REQUIRED ACTION: Of all the lines below, return only those starting with the line holding "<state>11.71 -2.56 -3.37" and going on through the line holding "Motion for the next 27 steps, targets", exactly as written.

MATERIAL PROVIDED:
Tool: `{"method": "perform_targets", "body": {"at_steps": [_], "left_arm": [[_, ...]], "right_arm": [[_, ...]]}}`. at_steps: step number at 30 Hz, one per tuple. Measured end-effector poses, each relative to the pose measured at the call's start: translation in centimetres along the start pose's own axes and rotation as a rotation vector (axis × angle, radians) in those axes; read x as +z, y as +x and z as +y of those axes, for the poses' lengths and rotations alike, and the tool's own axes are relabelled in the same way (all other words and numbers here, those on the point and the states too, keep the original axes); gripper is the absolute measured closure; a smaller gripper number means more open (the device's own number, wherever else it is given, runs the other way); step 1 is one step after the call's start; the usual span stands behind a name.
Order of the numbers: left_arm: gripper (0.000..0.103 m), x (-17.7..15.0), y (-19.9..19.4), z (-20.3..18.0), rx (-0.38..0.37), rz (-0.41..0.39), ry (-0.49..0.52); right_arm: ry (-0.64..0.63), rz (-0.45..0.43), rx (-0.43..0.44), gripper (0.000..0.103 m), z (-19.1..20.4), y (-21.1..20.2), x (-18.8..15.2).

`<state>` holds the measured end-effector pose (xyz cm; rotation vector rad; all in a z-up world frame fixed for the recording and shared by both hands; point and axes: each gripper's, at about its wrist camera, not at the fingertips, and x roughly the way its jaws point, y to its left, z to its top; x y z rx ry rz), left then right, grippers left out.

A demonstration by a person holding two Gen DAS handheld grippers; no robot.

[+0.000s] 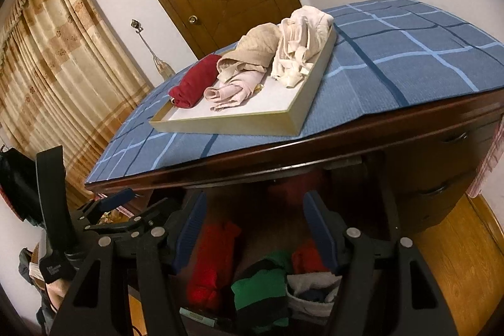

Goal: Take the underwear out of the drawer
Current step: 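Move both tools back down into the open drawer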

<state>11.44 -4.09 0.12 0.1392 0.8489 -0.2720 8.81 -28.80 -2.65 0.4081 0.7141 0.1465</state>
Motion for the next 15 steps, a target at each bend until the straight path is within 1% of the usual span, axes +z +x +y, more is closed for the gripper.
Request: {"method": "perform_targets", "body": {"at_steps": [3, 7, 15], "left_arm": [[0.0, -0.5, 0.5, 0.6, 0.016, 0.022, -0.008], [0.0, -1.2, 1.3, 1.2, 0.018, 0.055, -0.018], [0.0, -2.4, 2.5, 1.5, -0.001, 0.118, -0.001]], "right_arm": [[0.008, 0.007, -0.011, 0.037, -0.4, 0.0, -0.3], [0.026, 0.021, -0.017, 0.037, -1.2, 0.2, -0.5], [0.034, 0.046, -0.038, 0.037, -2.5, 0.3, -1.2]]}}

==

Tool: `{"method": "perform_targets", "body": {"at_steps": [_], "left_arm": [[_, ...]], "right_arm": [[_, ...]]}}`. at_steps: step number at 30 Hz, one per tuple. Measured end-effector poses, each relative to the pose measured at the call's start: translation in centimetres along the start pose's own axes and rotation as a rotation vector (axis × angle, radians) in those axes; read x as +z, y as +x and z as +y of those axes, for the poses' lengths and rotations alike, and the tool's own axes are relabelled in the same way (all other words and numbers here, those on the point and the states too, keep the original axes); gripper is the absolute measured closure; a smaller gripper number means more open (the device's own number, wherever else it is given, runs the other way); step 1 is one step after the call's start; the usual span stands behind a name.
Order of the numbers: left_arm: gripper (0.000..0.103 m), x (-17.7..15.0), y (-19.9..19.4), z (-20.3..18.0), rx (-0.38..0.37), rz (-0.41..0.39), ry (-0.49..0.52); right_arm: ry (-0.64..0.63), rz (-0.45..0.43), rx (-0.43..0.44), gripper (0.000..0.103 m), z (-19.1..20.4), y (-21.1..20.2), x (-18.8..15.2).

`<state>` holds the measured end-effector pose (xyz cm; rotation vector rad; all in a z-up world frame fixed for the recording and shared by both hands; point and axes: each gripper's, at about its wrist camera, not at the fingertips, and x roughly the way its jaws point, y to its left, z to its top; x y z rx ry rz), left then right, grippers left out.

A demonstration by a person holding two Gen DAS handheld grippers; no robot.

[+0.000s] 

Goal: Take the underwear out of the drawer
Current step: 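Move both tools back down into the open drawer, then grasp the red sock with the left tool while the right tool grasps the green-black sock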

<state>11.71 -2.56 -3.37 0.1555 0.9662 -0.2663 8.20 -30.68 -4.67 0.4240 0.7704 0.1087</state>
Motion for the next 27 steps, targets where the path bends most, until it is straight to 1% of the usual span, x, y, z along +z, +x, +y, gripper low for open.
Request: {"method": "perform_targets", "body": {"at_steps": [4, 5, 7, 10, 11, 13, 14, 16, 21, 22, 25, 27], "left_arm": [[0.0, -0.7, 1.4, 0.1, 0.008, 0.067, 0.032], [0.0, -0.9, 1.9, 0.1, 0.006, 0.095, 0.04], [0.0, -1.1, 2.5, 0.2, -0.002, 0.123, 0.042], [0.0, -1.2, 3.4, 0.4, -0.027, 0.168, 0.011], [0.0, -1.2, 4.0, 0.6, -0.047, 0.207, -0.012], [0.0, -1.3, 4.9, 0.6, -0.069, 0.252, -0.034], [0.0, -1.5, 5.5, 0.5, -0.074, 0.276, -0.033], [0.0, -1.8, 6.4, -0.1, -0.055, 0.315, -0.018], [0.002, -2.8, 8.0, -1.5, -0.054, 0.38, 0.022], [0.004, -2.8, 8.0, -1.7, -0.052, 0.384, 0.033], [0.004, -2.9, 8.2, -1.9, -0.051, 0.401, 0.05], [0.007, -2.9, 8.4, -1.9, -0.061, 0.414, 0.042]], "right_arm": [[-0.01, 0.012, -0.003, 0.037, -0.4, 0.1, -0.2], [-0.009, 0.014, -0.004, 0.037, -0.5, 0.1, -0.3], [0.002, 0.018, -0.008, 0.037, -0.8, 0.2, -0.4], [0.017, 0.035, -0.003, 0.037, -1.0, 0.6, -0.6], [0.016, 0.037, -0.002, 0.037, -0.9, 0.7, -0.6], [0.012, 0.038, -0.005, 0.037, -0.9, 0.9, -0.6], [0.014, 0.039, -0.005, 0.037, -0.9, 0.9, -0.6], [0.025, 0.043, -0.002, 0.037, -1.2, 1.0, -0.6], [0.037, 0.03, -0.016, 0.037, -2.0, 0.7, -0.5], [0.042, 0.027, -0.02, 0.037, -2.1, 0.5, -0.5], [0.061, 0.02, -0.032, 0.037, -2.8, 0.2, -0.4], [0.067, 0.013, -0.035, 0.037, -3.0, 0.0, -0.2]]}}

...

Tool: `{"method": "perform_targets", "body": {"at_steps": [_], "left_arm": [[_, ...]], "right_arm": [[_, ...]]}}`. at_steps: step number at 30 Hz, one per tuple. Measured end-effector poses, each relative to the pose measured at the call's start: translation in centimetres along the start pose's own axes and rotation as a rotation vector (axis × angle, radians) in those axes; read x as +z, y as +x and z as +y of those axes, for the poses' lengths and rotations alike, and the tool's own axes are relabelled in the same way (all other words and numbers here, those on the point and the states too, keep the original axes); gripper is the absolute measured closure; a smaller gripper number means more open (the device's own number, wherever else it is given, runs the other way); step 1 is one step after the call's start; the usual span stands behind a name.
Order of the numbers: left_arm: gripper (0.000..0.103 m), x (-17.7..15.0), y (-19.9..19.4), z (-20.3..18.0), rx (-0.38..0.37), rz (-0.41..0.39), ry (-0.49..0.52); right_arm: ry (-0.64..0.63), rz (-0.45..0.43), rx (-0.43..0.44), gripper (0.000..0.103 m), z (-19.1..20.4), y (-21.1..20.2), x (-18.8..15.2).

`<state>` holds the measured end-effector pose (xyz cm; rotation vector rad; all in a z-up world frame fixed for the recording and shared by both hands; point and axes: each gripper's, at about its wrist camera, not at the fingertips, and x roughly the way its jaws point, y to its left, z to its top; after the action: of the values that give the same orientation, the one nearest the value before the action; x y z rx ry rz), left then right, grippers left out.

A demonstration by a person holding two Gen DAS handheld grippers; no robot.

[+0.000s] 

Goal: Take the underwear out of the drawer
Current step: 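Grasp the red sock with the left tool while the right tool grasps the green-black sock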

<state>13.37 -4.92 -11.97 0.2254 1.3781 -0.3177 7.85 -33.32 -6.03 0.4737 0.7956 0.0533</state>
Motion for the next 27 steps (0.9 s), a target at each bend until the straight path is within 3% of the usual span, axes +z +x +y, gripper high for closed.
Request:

EXPECTED ANSWER:
<state>11.71 -2.56 -3.37 0.1555 0.9662 -0.2663 8.20 -30.68 -4.67 0.4240 0.7704 0.1087</state>
Motion for the next 27 steps, targets where the path bends most, until it is straight to 1% of the usual span, x, y, z along +z, +x, +y, gripper low for open.

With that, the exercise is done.